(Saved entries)
== == ==
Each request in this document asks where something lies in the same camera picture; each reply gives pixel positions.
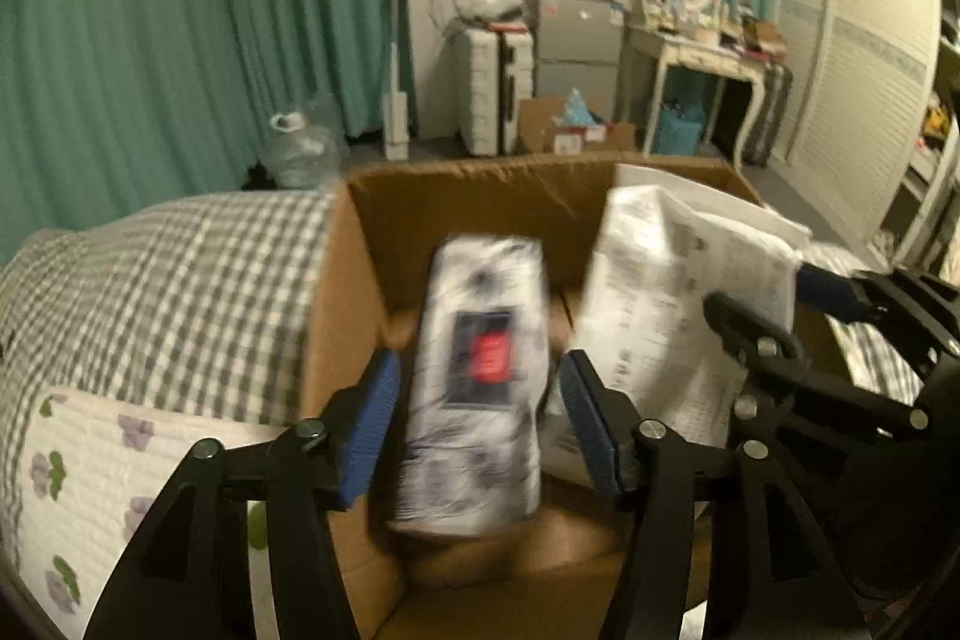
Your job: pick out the brown cardboard box on bed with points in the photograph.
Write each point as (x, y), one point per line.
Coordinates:
(551, 576)

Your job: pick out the large teal curtain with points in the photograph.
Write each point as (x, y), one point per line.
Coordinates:
(109, 106)

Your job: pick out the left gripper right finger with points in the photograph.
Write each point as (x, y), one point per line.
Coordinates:
(770, 573)

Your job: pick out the grey mini fridge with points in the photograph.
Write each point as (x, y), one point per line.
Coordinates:
(578, 44)

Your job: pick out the white louvred wardrobe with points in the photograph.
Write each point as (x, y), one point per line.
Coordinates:
(863, 71)

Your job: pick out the white floral quilted mat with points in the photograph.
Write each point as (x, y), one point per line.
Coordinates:
(89, 470)

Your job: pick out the floral patterned tissue pack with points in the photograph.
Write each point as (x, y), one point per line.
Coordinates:
(470, 464)

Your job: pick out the white printed tissue pack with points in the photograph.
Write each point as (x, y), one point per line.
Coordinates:
(672, 232)

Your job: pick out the cardboard box on floor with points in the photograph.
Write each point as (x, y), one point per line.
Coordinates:
(568, 125)

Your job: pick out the white suitcase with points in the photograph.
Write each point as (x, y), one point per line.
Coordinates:
(494, 75)

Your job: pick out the clear water jug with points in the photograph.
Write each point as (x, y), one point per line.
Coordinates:
(306, 144)

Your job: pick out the dark suitcase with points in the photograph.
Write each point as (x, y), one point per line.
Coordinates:
(778, 84)

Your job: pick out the white flat mop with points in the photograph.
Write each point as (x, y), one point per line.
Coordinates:
(396, 112)

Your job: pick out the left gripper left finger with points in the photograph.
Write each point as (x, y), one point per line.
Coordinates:
(185, 572)

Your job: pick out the teal laundry basket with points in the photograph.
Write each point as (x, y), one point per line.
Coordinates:
(680, 126)

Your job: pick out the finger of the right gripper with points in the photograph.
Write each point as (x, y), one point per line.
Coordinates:
(792, 395)
(907, 307)

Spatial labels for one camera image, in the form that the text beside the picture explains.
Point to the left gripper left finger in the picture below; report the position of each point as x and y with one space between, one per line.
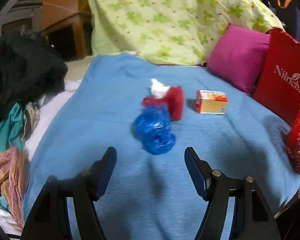
85 189

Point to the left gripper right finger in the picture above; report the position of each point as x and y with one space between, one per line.
216 189

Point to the small orange white carton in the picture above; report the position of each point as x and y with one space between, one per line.
211 102

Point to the blue plastic bag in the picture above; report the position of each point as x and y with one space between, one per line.
153 128

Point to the red plastic bag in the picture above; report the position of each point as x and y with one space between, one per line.
173 99

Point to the white tissue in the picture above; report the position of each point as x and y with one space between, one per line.
158 90

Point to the pink orange striped cloth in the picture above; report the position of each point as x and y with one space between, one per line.
14 178

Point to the teal garment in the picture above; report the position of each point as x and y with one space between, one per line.
11 129

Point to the red Nilrich paper bag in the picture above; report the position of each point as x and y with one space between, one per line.
278 87

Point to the blue bed blanket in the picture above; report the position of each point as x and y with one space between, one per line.
152 196

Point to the black clothing pile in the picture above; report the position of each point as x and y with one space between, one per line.
29 68

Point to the magenta pillow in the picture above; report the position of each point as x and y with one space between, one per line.
239 56

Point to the brown wooden cabinet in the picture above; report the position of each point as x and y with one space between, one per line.
67 26

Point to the green clover pattern quilt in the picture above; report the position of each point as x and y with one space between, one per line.
179 32

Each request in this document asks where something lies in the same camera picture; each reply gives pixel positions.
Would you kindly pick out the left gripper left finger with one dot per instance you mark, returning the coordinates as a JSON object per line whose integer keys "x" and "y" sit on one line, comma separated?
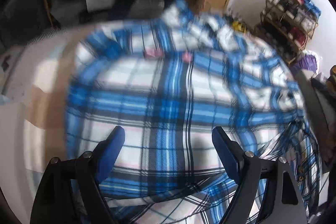
{"x": 92, "y": 168}

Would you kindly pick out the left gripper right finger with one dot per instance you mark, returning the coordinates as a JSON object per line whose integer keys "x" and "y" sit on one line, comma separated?
{"x": 244, "y": 168}

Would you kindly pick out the blue white plaid shirt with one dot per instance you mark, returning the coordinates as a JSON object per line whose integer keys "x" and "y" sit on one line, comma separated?
{"x": 168, "y": 82}

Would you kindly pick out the checkered bed sheet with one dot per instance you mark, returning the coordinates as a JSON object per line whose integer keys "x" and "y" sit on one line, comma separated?
{"x": 37, "y": 91}

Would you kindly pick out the shoe rack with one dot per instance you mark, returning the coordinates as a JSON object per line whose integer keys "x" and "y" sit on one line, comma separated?
{"x": 288, "y": 25}

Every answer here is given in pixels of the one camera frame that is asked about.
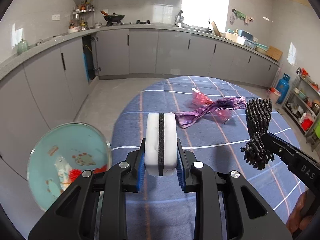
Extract clear tall plastic bag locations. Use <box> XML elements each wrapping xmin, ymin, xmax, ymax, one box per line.
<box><xmin>55</xmin><ymin>156</ymin><xmax>72</xmax><ymax>191</ymax></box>

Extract black foam fruit net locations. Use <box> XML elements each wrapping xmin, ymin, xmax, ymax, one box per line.
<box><xmin>241</xmin><ymin>98</ymin><xmax>274</xmax><ymax>170</ymax></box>

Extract white black sponge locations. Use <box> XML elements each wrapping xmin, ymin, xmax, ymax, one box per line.
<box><xmin>144</xmin><ymin>112</ymin><xmax>178</xmax><ymax>177</ymax></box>

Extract pink transparent wrapper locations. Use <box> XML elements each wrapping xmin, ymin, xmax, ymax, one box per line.
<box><xmin>191</xmin><ymin>88</ymin><xmax>232</xmax><ymax>122</ymax></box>

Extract purple snack wrapper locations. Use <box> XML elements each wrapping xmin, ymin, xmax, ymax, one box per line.
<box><xmin>175</xmin><ymin>96</ymin><xmax>246</xmax><ymax>129</ymax></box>

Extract teal round trash bin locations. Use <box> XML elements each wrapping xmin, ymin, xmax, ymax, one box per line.
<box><xmin>27</xmin><ymin>122</ymin><xmax>112</xmax><ymax>211</ymax></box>

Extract kitchen faucet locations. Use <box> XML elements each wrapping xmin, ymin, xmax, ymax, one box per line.
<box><xmin>206</xmin><ymin>15</ymin><xmax>214</xmax><ymax>33</ymax></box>

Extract right hand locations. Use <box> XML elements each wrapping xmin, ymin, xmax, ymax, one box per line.
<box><xmin>286</xmin><ymin>191</ymin><xmax>313</xmax><ymax>234</ymax></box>

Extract metal storage shelf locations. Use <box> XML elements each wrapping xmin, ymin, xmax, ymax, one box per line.
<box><xmin>283</xmin><ymin>68</ymin><xmax>319</xmax><ymax>151</ymax></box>

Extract red white bucket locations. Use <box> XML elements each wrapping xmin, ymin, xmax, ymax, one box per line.
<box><xmin>268</xmin><ymin>87</ymin><xmax>281</xmax><ymax>103</ymax></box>

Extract blue plaid tablecloth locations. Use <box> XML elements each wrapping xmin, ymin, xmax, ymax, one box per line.
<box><xmin>111</xmin><ymin>76</ymin><xmax>305</xmax><ymax>239</ymax></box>

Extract blue gas cylinder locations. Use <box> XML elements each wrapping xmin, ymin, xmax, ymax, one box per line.
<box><xmin>276</xmin><ymin>74</ymin><xmax>290</xmax><ymax>105</ymax></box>

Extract wooden cutting board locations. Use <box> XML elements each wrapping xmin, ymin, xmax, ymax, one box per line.
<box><xmin>265</xmin><ymin>46</ymin><xmax>283</xmax><ymax>62</ymax></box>

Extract grey base cabinets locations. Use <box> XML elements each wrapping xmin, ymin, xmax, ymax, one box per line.
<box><xmin>1</xmin><ymin>26</ymin><xmax>278</xmax><ymax>165</ymax></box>

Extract green ceramic teapot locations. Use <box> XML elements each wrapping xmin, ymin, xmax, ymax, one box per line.
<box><xmin>17</xmin><ymin>39</ymin><xmax>29</xmax><ymax>55</ymax></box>

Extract metal spice rack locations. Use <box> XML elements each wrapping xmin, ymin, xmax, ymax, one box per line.
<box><xmin>68</xmin><ymin>0</ymin><xmax>95</xmax><ymax>34</ymax></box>

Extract black wok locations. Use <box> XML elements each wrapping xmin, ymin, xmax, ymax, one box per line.
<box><xmin>100</xmin><ymin>10</ymin><xmax>125</xmax><ymax>26</ymax></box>

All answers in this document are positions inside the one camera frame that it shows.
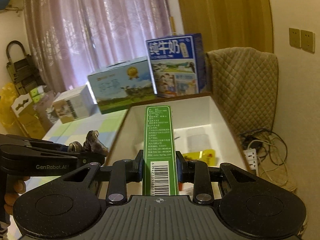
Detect light blue milk carton box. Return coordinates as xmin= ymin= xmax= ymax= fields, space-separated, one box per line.
xmin=88 ymin=57 xmax=156 ymax=114

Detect checkered bed sheet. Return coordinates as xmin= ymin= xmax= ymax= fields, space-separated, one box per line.
xmin=24 ymin=108 xmax=130 ymax=193

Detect dark blue milk carton box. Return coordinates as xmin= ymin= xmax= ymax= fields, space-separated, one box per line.
xmin=146 ymin=33 xmax=207 ymax=98

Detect yellow plastic bag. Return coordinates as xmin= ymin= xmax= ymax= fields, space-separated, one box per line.
xmin=1 ymin=83 xmax=21 ymax=135

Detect green spray medicine box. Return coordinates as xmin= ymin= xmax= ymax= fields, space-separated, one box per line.
xmin=143 ymin=106 xmax=179 ymax=196

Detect mustard yellow curtain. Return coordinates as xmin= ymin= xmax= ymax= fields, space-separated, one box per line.
xmin=178 ymin=0 xmax=273 ymax=53

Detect beige white product box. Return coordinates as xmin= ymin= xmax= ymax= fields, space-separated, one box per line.
xmin=52 ymin=85 xmax=95 ymax=124

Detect yellow snack packet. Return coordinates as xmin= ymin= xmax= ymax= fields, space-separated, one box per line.
xmin=182 ymin=149 xmax=216 ymax=167

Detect quilted beige chair cover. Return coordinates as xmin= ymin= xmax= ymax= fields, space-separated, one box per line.
xmin=206 ymin=47 xmax=279 ymax=135

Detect person's left hand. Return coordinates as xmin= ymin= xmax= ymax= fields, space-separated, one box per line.
xmin=4 ymin=176 xmax=30 ymax=215

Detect black folding cart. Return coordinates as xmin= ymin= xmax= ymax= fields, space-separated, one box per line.
xmin=6 ymin=40 xmax=46 ymax=95

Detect dark brown hair scrunchie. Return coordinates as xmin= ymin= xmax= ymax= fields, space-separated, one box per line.
xmin=67 ymin=130 xmax=109 ymax=157

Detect pink curtain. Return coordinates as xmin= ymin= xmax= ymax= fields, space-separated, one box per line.
xmin=24 ymin=0 xmax=170 ymax=92

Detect green tissue packs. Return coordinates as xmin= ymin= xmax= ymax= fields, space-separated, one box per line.
xmin=29 ymin=85 xmax=48 ymax=103

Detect red candy packet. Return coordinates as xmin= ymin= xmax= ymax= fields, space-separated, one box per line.
xmin=178 ymin=182 xmax=183 ymax=191

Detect tangled black cables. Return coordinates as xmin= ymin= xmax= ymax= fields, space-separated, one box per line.
xmin=239 ymin=128 xmax=289 ymax=178

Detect white power strip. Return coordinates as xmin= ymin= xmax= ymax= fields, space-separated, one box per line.
xmin=244 ymin=148 xmax=259 ymax=176

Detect brown cardboard carton with handle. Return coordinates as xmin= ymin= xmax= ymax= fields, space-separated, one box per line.
xmin=11 ymin=94 xmax=46 ymax=139

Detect white pill bottle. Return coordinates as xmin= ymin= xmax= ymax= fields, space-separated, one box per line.
xmin=186 ymin=127 xmax=211 ymax=152

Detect brown white storage box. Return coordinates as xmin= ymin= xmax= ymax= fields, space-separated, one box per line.
xmin=102 ymin=92 xmax=252 ymax=201

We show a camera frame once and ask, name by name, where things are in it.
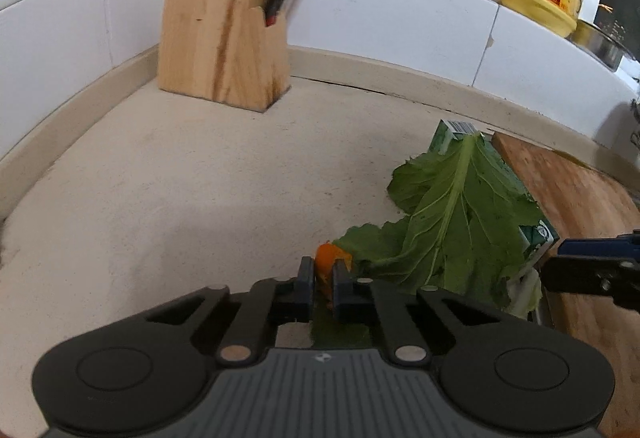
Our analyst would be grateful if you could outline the green white carton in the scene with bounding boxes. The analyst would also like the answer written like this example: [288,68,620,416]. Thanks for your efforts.
[428,120,559,268]

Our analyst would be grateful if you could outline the pale cabbage strips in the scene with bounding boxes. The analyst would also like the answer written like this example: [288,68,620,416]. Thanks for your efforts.
[506,268,542,319]

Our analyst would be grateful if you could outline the small steel pot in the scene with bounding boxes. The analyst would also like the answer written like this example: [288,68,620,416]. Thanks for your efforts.
[570,20,636,71]

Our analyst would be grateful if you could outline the large dark green leaf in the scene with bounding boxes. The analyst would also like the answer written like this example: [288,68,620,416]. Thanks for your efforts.
[333,216,410,281]

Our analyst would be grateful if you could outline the wooden cutting board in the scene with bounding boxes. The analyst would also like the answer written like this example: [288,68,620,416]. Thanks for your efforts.
[491,132,639,437]

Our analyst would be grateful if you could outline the small green leaf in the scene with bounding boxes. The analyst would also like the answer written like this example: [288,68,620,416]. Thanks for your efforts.
[387,134,525,309]

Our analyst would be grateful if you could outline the wooden knife block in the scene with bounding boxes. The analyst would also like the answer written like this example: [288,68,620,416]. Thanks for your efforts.
[157,0,290,112]

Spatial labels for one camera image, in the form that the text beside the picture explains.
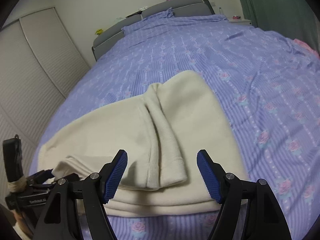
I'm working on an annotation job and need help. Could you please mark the clear plastic bottle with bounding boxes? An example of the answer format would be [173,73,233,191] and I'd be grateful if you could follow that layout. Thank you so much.
[219,7,224,15]

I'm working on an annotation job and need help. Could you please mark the yellow toy on headboard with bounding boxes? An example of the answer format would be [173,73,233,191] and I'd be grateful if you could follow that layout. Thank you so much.
[95,29,104,35]

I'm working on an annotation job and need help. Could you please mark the white slatted wardrobe door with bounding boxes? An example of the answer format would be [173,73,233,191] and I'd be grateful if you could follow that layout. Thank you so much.
[0,6,91,196]

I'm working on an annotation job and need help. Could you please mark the green curtain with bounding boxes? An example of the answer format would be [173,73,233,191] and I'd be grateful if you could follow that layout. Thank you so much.
[240,0,319,52]

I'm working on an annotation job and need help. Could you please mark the pink crumpled blanket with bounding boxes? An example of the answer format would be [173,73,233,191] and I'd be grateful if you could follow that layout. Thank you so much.
[293,38,319,59]

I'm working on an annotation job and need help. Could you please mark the purple patterned pillow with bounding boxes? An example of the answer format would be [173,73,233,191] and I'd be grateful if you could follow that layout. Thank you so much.
[143,8,174,21]

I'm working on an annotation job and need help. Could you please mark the person's left hand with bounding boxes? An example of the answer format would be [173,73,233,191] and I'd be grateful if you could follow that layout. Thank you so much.
[11,210,33,240]

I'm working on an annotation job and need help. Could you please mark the purple patterned bed cover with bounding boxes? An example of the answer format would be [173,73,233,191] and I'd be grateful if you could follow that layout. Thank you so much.
[40,15,319,239]

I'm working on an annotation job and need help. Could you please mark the grey upholstered headboard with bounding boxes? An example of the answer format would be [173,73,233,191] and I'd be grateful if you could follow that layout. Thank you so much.
[92,0,215,60]

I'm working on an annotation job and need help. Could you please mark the white bedside table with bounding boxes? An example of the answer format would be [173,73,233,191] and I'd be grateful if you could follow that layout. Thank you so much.
[228,18,252,26]

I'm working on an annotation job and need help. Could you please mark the cream pants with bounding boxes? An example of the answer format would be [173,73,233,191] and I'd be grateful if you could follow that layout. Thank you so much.
[37,70,248,217]

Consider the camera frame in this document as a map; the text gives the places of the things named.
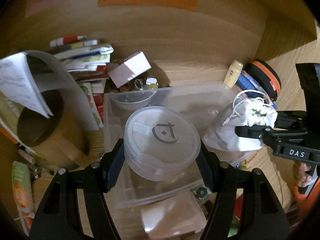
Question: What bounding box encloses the cream lotion bottle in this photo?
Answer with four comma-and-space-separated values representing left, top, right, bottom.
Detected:
223, 60, 243, 88

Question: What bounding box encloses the orange green tube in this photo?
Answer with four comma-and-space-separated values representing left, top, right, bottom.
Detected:
11, 161, 35, 236

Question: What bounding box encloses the bowl of trinkets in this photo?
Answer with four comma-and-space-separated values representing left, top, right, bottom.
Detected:
104, 72, 159, 93

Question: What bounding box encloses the white flat plastic lid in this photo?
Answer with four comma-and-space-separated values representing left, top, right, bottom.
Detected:
141, 191, 207, 239

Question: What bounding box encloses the right hand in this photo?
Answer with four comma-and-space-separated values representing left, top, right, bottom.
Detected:
292, 162, 312, 187

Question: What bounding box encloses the open white paper booklet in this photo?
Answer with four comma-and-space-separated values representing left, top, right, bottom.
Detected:
1, 50, 99, 132

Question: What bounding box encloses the black orange zipper case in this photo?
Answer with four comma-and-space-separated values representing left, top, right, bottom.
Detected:
244, 59, 281, 101

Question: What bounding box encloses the red white glue stick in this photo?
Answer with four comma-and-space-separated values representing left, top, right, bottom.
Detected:
49, 36, 87, 48

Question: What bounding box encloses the blue patchwork pencil case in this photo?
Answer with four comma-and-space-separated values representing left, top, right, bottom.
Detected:
236, 70, 277, 109

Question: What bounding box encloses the clear plastic storage bin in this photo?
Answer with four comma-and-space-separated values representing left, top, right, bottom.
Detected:
104, 83, 236, 209

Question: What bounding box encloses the round translucent plastic container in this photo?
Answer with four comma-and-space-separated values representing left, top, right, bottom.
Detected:
124, 106, 201, 181

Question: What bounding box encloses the small clear bowl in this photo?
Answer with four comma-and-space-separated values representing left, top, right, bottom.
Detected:
109, 89, 157, 111

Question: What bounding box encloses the white drawstring pouch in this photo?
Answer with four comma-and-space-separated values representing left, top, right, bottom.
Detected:
202, 89, 278, 152

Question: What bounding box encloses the white pink small box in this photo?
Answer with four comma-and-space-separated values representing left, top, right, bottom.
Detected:
107, 51, 151, 88

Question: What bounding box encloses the stack of books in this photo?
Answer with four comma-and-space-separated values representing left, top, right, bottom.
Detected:
44, 44, 113, 132

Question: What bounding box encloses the orange printed box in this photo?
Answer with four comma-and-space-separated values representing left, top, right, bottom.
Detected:
1, 120, 19, 144

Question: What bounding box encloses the brown cylindrical tin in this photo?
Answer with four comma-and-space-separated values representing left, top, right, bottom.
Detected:
17, 90, 88, 170

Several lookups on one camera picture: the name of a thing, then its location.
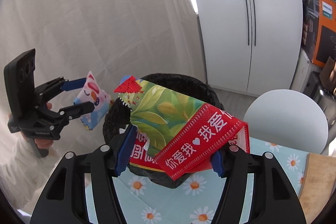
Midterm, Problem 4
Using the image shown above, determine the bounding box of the colourful cartoon snack packet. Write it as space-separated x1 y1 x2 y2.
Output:
73 71 114 130

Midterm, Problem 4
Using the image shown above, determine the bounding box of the red green snack bag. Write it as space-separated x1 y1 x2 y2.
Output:
115 76 250 181

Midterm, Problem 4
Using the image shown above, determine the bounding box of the black trash bag liner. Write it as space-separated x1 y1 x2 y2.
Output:
102 73 225 189

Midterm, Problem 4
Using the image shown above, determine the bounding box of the person left hand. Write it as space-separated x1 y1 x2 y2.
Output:
21 102 54 149

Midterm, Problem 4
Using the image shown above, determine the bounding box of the daisy print blue tablecloth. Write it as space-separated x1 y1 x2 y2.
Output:
85 135 316 224

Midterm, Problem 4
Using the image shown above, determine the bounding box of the white round chair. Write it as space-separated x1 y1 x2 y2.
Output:
243 89 329 154

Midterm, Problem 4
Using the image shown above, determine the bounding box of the beige curtain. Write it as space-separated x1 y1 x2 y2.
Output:
0 0 208 214

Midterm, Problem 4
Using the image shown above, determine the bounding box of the bamboo cutting board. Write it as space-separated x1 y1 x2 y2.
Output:
299 153 335 223

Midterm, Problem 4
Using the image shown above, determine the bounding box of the black suitcase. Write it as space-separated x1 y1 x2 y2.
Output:
303 72 335 130

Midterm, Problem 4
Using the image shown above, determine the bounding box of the brown leather handbag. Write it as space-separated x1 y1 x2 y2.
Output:
319 57 336 97

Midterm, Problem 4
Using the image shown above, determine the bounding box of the white cabinet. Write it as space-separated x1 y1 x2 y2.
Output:
196 0 303 96

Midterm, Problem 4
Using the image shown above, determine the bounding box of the orange Philips box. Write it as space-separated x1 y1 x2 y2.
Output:
301 0 335 68
== == ==
# Requirement
Lines that hold the word "things" are the ones to copy from the entries above.

# Task result
We show a camera frame once and ask, name by name, where things are in it.
Consider the camera frame in this document as a map; the text gives the places of the things named.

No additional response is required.